3. Satellite Image Processing (NDVI)

def calculate_ndvi(ds):
    """Calculate NDVI from Red and NIR bands in an Xarray Dataset."""
    # NDVI = (NIR - Red) / (NIR + Red)
    red = ds.sel(band='red')
    nir = ds.sel(band='nir')
    
    ndvi = (nir - red) / (nir + red)
    ndvi.attrs['long_name'] = "Normalized Difference Vegetation Index"
    
    return ndvi

Performance Optimization

Chunking Strategies

# ❌ Problem: Small chunks lead to massive overhead
# ds = ds.chunk({'time': 1, 'lat': 1, 'lon': 1})

# ✅ Solution: Aim for 10MB - 100MB per chunk
ds = ds.chunk({'time': -1, 'lat': 100, 'lon': 100})
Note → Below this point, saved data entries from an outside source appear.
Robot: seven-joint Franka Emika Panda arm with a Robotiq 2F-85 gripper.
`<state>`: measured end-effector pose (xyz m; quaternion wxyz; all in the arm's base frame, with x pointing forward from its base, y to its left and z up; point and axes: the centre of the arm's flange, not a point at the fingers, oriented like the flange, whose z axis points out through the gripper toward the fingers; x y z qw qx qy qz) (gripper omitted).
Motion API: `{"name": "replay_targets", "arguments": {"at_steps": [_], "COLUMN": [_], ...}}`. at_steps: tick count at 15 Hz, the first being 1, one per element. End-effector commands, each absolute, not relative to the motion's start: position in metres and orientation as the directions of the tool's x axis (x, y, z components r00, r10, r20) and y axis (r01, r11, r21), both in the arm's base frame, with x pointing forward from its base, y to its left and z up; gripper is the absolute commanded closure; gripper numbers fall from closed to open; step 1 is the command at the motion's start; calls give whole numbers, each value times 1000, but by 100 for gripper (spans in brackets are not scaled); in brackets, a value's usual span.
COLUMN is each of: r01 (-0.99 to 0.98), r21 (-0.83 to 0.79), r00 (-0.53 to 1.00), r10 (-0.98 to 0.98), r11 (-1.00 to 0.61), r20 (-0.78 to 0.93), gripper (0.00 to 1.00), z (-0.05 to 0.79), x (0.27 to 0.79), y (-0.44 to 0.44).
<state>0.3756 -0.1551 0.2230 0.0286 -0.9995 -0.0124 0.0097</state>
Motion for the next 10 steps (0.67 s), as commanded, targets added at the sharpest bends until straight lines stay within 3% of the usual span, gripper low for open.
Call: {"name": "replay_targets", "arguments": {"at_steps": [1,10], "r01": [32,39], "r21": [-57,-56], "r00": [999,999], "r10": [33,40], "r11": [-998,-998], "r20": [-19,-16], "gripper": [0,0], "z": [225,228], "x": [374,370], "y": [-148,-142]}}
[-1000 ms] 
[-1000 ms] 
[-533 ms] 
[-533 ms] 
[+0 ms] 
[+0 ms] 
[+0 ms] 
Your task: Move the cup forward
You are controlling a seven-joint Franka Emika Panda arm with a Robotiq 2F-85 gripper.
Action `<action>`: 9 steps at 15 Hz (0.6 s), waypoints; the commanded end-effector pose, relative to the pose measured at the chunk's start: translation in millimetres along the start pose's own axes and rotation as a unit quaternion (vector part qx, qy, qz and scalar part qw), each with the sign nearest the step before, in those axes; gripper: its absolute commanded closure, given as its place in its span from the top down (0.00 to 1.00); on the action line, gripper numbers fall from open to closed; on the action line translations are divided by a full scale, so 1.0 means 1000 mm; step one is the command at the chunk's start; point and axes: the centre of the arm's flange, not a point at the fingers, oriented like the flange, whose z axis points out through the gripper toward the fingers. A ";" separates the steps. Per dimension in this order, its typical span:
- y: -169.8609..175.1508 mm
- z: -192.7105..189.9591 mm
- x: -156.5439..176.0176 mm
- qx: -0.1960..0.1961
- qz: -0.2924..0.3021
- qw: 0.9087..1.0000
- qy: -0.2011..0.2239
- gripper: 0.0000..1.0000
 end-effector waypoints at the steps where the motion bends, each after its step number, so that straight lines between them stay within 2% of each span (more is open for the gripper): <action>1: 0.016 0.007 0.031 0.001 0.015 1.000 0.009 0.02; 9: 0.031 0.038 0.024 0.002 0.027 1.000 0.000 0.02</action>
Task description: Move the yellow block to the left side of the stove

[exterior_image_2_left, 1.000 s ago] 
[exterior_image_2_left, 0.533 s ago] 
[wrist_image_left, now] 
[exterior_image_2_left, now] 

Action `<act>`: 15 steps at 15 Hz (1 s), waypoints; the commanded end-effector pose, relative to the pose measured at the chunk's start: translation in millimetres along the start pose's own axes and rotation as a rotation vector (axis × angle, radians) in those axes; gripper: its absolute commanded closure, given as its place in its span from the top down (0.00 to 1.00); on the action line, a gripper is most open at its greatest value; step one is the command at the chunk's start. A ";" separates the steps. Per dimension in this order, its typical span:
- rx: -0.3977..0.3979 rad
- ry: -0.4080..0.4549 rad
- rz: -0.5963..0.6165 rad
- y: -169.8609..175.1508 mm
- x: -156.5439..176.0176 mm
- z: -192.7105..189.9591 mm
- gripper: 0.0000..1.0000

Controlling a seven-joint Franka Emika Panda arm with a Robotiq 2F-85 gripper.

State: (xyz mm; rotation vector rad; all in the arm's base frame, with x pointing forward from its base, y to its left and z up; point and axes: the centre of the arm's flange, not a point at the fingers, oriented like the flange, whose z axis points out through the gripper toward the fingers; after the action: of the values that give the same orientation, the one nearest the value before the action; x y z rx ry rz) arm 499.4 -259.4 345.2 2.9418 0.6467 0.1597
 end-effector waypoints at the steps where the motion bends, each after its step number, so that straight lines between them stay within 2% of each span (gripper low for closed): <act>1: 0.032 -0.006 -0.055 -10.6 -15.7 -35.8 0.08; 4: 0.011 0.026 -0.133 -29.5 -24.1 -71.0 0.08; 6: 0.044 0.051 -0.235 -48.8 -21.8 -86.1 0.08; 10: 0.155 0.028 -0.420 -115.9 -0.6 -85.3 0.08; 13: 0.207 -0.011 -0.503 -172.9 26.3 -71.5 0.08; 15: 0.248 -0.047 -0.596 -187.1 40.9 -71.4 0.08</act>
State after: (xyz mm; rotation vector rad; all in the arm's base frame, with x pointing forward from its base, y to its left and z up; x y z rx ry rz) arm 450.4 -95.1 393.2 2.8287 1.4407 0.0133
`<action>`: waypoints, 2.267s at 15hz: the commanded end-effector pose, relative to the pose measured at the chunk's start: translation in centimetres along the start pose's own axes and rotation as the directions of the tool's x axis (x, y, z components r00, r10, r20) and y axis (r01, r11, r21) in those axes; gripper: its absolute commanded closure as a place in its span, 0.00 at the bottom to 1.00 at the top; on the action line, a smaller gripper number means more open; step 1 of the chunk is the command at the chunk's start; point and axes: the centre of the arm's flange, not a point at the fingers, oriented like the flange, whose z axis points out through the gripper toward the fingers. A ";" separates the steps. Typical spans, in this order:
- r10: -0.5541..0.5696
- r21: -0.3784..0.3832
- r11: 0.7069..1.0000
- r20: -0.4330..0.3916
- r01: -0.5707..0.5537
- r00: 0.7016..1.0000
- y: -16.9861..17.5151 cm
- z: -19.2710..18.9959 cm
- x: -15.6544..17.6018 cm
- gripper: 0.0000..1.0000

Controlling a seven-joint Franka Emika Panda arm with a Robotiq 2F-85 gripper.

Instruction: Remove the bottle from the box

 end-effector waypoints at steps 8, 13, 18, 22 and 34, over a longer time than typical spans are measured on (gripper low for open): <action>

Vectorization with apply_ufunc

# Wrap a custom numpy function to work on Xarray objects efficiently
def my_complex_stat(x):
    return np.median(x) * np.std(x)

result = xr.apply_ufunc(
    my_complex_stat, 
    ds.temp,
    input_core_dims=[['time']], # The dimension to map the function over
    vectorize=True,
    dask="parallelized"
)

Common Pitfalls and Solutions

Coordinate Mismatch

# ❌ Problem: DataArrays don't align due to floating point jitter in lat/lon
# ✅ Solution: Use .interp_like() or .reindex_like()
ds2_aligned = ds2.interp_like(ds1)

Memory Leak with values

# ❌ Problem: Calling .values on a huge Dask-backed array crashes the machine
# ✅ Solution: Use .compute() or subset first
subset_val = ds.temp.isel(time=0).values # This is safer

Slicing issues (Start/End)

# ❌ Problem: slice(10, 0) returns empty because order is wrong
# ✅ Solution: Check if your index is ascending or descending
# ds.sortby('lat').sel(lat=slice(-90, 90))

Xarray is the bridge between raw N-dimensional math and high-level data analysis. Its ability to handle labels and metadata makes scientific code self-documenting and significantly more reliable.